WHAT THE EXERCISE ASKS: Starting at the first line of the data and ending at the line with "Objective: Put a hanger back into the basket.", copy each line exactly. Include both of those lines, but no pictures.

DATA:
>>

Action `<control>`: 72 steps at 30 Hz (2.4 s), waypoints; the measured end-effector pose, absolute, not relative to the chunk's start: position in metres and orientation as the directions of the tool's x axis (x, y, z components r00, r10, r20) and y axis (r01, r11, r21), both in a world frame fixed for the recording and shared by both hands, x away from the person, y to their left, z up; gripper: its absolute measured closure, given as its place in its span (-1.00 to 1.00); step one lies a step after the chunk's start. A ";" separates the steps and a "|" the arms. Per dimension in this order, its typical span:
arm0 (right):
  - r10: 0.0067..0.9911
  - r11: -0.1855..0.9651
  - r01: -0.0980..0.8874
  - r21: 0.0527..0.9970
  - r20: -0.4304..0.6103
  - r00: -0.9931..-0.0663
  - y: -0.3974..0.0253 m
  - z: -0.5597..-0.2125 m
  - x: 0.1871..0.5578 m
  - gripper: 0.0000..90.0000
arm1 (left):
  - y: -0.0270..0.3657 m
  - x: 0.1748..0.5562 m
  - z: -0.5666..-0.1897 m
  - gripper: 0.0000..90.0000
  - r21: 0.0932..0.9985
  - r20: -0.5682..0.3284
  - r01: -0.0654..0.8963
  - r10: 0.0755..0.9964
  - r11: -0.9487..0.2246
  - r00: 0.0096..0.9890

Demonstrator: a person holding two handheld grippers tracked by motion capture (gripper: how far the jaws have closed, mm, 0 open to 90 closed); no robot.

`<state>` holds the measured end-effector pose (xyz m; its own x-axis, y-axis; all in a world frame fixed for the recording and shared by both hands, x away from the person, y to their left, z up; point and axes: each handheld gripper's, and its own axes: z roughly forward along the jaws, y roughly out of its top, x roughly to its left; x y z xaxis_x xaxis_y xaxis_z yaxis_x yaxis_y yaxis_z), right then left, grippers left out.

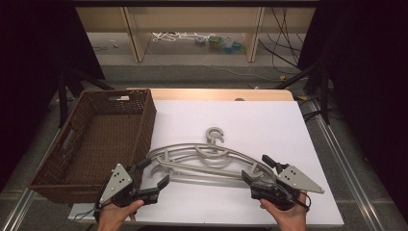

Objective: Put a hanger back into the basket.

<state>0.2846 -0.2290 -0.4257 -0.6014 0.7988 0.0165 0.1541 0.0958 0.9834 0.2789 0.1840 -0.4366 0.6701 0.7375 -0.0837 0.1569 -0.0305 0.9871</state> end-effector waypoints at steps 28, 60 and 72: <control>0.735 0.297 0.199 0.934 -0.091 -0.672 -0.224 -0.393 0.326 -0.57 | 0.185 0.278 -0.436 -0.64 0.987 -0.089 0.156 0.734 -0.023 0.673; 0.607 0.632 0.369 0.681 -0.139 -0.783 -0.191 -0.395 0.411 -0.16 | 0.187 0.277 -0.435 -0.64 0.987 -0.088 0.158 0.724 -0.029 0.684; 0.543 0.746 0.405 0.529 -0.131 -0.830 -0.180 -0.422 0.433 0.15 | 0.186 0.277 -0.435 -0.64 0.988 -0.088 0.154 0.715 -0.028 0.693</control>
<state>0.4328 -0.1796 -0.4219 -0.8297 0.5426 -0.1309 0.4045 0.7461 0.5289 0.2775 0.1861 -0.4353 0.6935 0.7151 -0.0879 0.1544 -0.0284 0.9876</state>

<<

WRITTEN SOLUTION:
Action `<control>`: 72 steps at 30 Hz (2.4 s), waypoints; the measured end-effector pose, absolute, not relative to the chunk's start: position in metres and orientation as the directions of the tool's x axis (x, y, z components r00, r10, r20) and y axis (r01, r11, r21), both in a world frame fixed for the recording and shared by both hands, x away from the person, y to their left, z up; gripper: its absolute measured closure, given as its place in its span (-1.00 to 1.00); step one lies a step after the chunk's start. A ";" separates the steps and a "|" the arms. Per dimension in this order, its typical span:
arm0 (right):
  - r10: 0.0067..0.9911
  - r11: -0.1855..0.9651
  - r01: -0.0980..0.8874
  - r21: 0.0527..0.9970
  - r20: -0.4304..0.6103
  - r00: -0.9931..-0.0663
  - y: -0.3974..0.0253 m
  - z: -0.5597..-0.2125 m
  - x: 0.1871..0.5578 m
  - gripper: 0.0000..90.0000
arm1 (left):
  - y: -0.0270..0.3657 m
  - x: 0.1748..0.5562 m
  - z: -0.5666..-0.1897 m
  - gripper: 0.0000..90.0000
  - r21: 0.0932..0.9985
  - r20: -0.5682..0.3284
  - r01: -0.0654..0.8963
  - r10: 0.0755..0.9964
  - r11: -0.9487..0.2246
  - r00: 0.0096..0.9890

Demonstrator: a person holding two handheld grippers tracked by motion capture (gripper: how far the jaws have closed, mm, 0 open to 90 closed); no robot.

`<state>` holds the measured end-effector pose (xyz m; its own x-axis, y-axis; all in a world frame fixed for the recording and shared by both hands, x away from the person, y to their left, z up; point and axes: each handheld gripper's, and its own axes: z roughly forward along the jaws, y roughly out of its top, x roughly to its left; x y z xaxis_x xaxis_y xaxis_z yaxis_x yaxis_y yaxis_z), right then left, grippers left out.


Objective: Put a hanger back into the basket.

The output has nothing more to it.